We're going up again next Saturday, so if you never hear from me again, you know they succeeded!

Last weekend was the Augusta River Festival which involved much (mostly bad) music, stalls, and fireworks. Oh yeah, plenty of wine consumption, too, so I was hurting considerably on Sunday. But I met some old guy who lives next door to (hysterical English comedian) Ben Elton in Fremantle. So that felt very hobnobby.

I did take off one day last week and drove into the nearest (about 150 kms) big town, called Bunbury to see Lord of the Rings. I thought the movie was absolutely beautiful and fabulous...I liked it much better than the book, which I found ponderous and somewhat boring. I'm spending a week in New Zealand on my way back to LA, so I'm looking forward to seeing some of the scenery for myself.
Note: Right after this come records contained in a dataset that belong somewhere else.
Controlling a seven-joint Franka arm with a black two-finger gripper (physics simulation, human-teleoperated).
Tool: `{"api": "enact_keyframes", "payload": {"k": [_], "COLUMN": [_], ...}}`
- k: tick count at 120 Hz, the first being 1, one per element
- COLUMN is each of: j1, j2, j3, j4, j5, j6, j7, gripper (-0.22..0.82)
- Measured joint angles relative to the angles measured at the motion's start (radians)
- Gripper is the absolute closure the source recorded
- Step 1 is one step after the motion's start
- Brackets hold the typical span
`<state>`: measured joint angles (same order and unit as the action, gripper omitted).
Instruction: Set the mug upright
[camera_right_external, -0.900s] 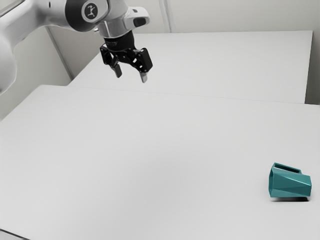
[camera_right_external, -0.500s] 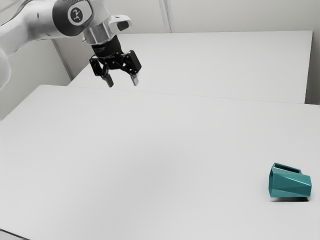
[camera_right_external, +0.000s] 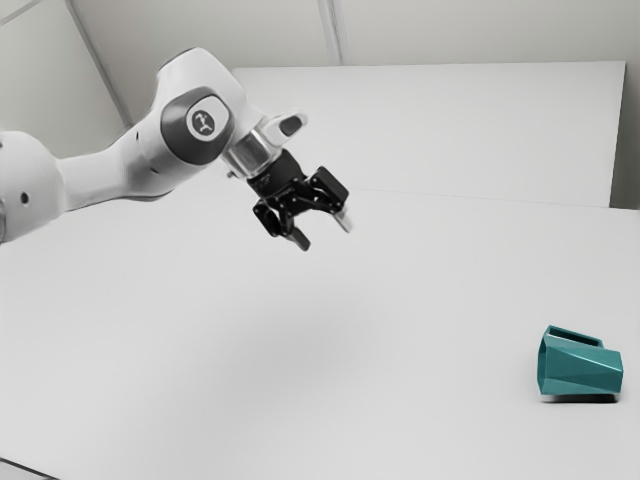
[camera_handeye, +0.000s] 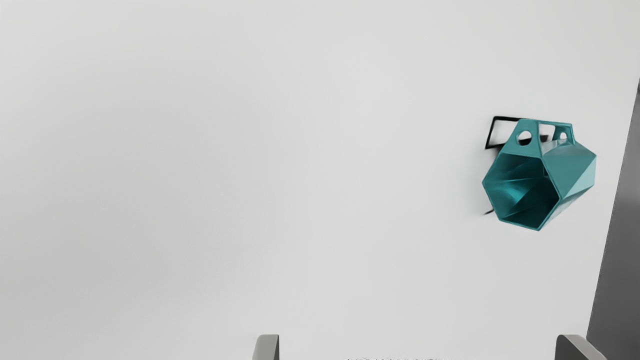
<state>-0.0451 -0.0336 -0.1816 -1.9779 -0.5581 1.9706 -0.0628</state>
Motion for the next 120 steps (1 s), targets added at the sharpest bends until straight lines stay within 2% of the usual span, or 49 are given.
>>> {"api": "enact_keyframes", "payload": {"k": [19, 32, 38, 53, 68, 101, 120], "j1": [-0.14, -0.196, -0.184, -0.074, -0.077, -0.189, -0.211], "j2": [0.04, 0.08, 0.099, 0.163, 0.222, 0.358, 0.418], "j3": [-0.063, -0.126, -0.157, -0.218, -0.267, -0.282, -0.284], "j4": [-0.067, -0.087, -0.092, -0.091, -0.086, -0.009, 0.039], "j5": [-0.117, -0.188, -0.217, -0.31, -0.407, -0.508, -0.527], "j6": [0.137, 0.238, 0.286, 0.406, 0.506, 0.657, 0.705], "j7": [0.062, 0.101, 0.118, 0.164, 0.208, 0.278, 0.313], "gripper": [0.0, 0.0, 0.0, 0.0, 0.0, 0.0, 0.0]}}
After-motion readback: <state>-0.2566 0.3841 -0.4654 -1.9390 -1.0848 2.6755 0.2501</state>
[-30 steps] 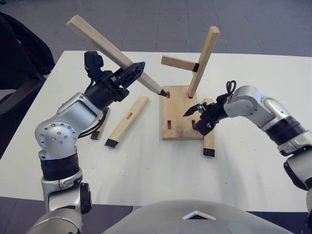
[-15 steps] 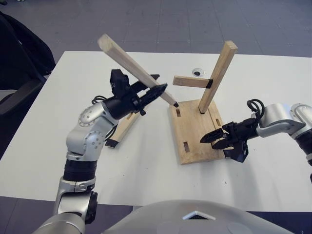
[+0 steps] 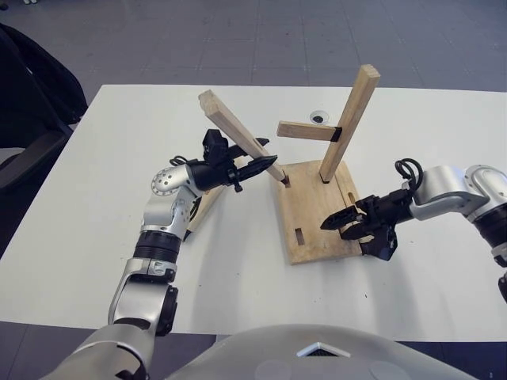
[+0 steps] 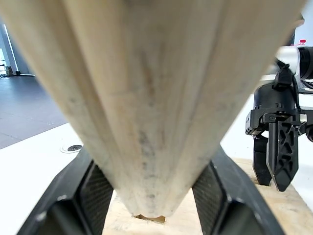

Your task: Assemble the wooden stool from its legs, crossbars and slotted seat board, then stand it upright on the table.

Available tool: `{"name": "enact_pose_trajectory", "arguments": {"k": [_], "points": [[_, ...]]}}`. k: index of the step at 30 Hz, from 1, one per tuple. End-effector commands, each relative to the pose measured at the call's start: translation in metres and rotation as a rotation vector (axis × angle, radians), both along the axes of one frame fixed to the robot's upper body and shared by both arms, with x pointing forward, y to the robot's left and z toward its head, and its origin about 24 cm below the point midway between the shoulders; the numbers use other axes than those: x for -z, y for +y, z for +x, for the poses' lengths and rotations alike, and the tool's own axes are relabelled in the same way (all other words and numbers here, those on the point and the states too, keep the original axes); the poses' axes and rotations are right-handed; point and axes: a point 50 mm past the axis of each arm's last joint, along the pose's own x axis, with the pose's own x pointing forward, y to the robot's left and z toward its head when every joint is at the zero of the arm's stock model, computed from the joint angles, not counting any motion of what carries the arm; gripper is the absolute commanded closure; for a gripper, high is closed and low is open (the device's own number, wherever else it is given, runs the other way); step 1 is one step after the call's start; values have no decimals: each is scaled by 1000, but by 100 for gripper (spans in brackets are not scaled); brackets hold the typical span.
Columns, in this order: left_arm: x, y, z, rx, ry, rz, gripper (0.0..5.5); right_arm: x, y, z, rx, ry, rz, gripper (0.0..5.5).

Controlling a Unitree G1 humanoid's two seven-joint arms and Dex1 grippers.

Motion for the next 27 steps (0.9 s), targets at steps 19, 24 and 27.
{"name": "enact_pose_trajectory", "arguments": {"k": [19,24,27], "points": [[29,6,13,173,108,351,345,10,13,-1,41,44,6,198],[44,7,8,151,225,315,345,10,11,11,115,-16,27,198],[49,7,1,163,276,282,345,11,7,15,152,-37,35,198]]}}
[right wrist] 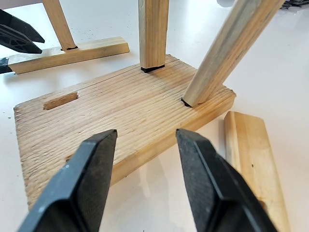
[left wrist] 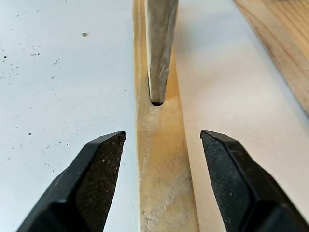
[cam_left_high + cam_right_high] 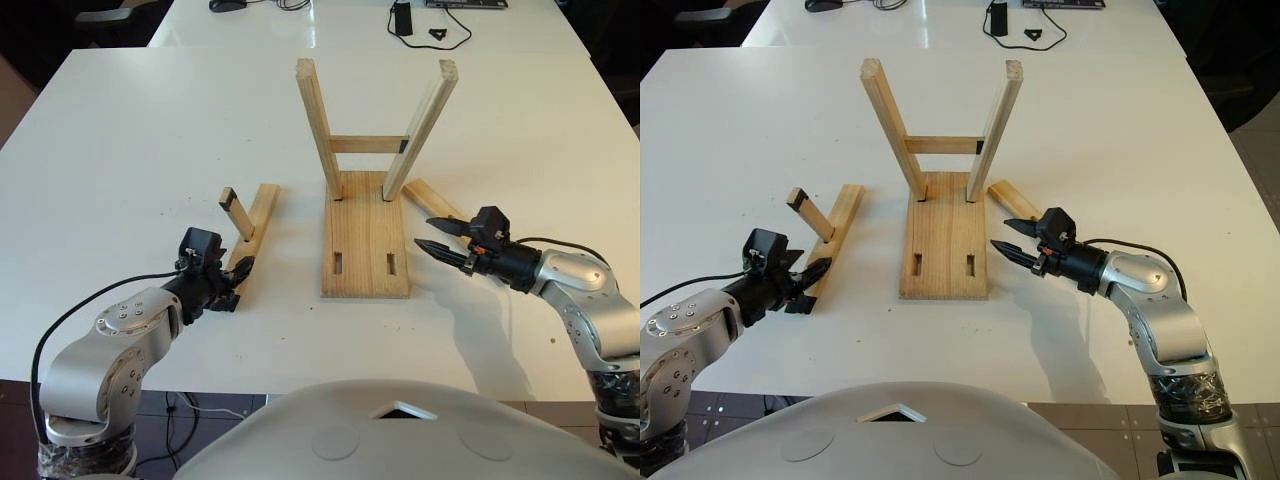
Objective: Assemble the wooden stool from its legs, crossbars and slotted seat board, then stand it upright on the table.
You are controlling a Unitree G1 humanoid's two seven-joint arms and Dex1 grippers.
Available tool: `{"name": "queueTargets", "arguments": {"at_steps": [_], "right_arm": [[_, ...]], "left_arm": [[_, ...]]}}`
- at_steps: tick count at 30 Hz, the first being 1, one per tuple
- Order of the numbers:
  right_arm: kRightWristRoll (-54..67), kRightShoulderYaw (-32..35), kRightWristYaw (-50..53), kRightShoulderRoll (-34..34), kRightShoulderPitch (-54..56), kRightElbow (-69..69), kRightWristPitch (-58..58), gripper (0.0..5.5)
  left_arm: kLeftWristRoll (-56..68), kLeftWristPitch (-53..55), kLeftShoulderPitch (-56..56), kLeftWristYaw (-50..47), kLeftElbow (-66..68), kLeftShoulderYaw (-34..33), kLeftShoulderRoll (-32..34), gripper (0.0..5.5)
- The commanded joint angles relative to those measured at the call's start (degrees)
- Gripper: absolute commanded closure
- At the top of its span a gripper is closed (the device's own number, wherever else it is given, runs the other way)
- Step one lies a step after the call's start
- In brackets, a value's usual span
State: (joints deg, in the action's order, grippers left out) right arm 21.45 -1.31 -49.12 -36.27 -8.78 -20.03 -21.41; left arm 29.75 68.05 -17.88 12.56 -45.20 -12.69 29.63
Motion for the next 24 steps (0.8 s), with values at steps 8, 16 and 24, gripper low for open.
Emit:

So, life from here goes thus: I leave for Perth next Sunday and stay with my cuz for three days. Then I'm off to another coastal town just south of Perth called Mandurah for a week, maybe a week and a half. I'm actually going to a wedding there and then staying in the newlyweds' house whilst they honeymoon. That works. Then I'm back off to Kalbarri for Easter/ my birthday bash with Pete, Kerrie, and James which I'm really looking forward to. After that, I have no clue where I'm going, perhaps back down to Augusta, depending on who invites me where and what's going on. But I don't have to worry about it for a month.

So, many of you have, uh, enquired as to when I'm coming home and you'll be happy to know that I have finally booked my flight. September. The 5th. Yeah, I know, it's six months away, but hey, I don't have any really pressing meetings or dinner dates or anything, so I thought, what the hell, silly skiing and calming Kalbarri, et al, here I come. I'm not really sure where I'll spend the majority of the next six months, but I do plan to go back up north at some point after cyclone season to complete the coastal tour...Broome, the Kimberleys, and maybe up to Darwin. Oh yeah, and I'm still writing a book.